**Input data:**
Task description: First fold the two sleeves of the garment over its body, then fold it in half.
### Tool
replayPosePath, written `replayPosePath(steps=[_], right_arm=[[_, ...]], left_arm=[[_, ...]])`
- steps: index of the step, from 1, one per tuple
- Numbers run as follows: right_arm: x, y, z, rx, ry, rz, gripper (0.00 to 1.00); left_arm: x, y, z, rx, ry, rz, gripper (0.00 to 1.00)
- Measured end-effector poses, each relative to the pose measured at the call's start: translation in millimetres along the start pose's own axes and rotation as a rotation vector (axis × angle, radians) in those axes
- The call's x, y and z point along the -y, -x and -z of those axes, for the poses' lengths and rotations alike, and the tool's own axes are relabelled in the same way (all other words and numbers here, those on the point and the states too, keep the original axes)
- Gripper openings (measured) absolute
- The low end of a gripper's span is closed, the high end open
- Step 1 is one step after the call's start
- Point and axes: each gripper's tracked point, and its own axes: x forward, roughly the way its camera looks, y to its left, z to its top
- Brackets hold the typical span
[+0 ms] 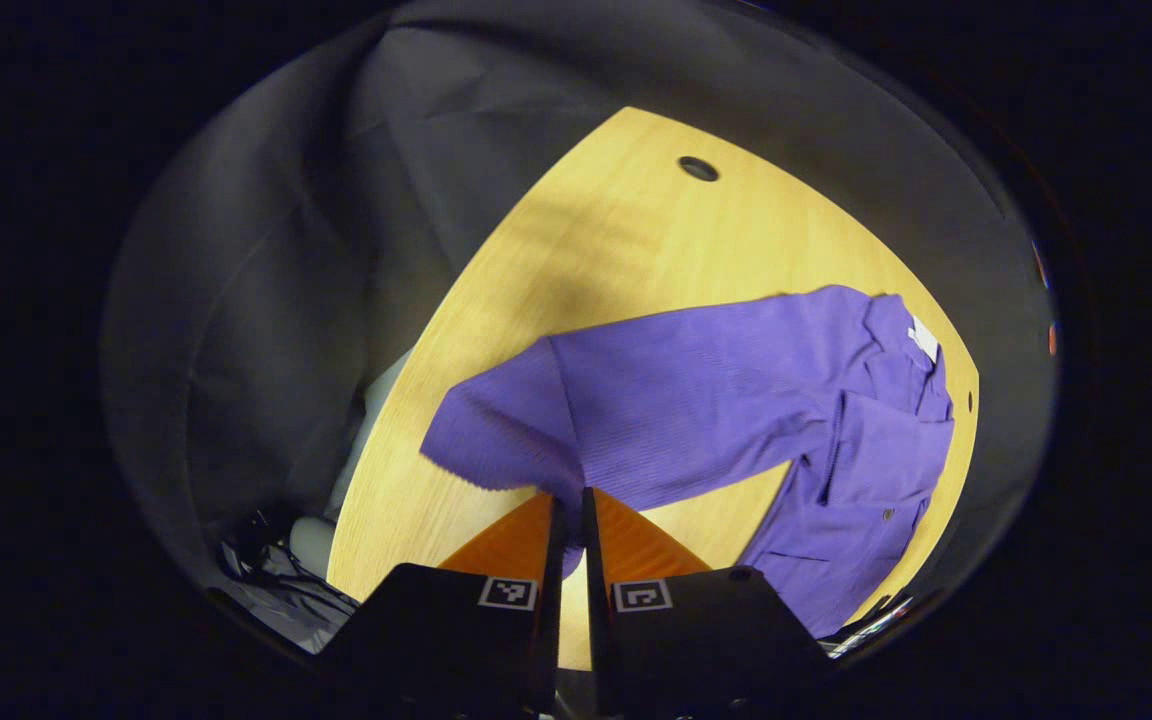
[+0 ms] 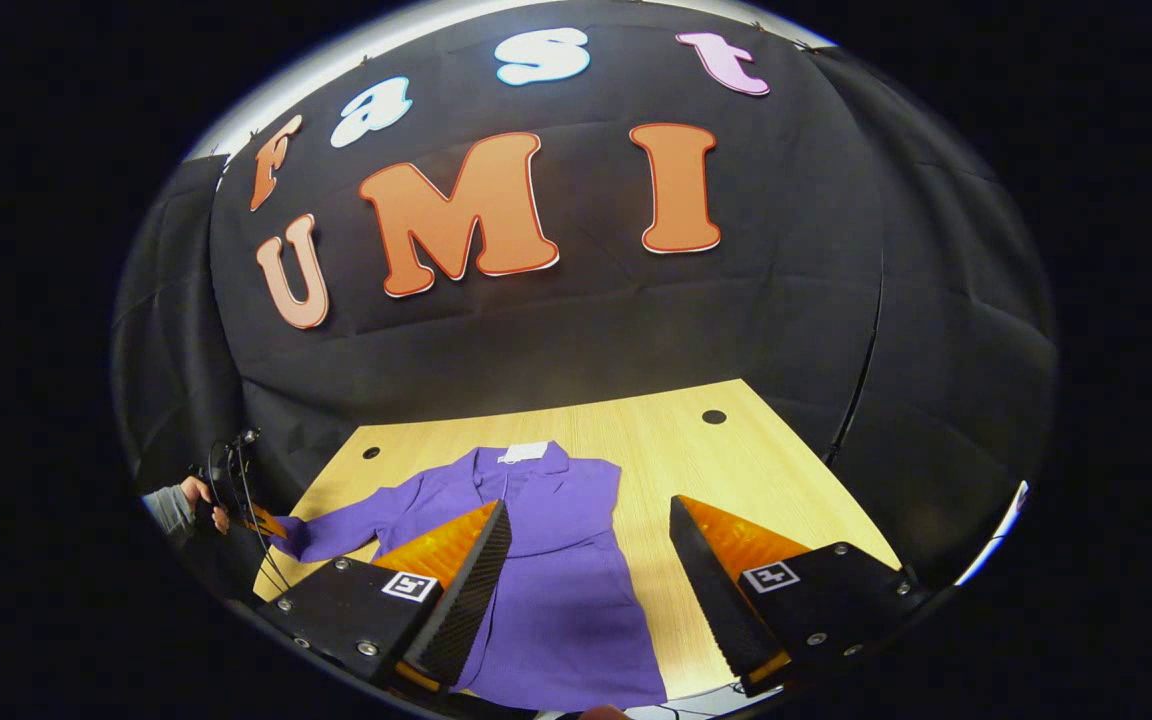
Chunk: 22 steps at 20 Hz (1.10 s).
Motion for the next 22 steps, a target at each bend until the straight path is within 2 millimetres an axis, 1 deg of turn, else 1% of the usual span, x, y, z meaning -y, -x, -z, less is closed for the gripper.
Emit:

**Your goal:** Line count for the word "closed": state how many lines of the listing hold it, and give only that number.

**Solution to this task:** 2